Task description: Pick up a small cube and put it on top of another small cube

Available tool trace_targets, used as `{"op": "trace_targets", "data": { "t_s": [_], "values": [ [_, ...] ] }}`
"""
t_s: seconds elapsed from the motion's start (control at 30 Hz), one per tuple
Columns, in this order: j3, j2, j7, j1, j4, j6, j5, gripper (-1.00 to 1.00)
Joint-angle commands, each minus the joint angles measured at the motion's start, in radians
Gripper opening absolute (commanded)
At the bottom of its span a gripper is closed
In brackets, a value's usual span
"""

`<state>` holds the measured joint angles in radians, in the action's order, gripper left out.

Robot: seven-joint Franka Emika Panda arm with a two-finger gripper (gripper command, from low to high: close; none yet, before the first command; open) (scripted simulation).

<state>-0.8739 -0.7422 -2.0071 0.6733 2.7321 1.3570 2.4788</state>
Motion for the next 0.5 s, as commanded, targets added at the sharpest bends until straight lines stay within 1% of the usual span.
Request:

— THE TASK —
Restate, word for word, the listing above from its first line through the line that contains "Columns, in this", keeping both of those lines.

— TASK SOLUTION —
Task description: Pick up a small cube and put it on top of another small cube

Available tool trace_targets, used as `{"op": "trace_targets", "data": { "t_s": [_], "values": [ [_, ...] ] }}`
"""
t_s: seconds elapsed from the motion's start (control at 30 Hz), one per tuple
Columns, in this order: j3, j2, j7, j1, j4, j6, j5, gripper (-1.00 to 1.00)

The exercise calls for nothing more than this answer.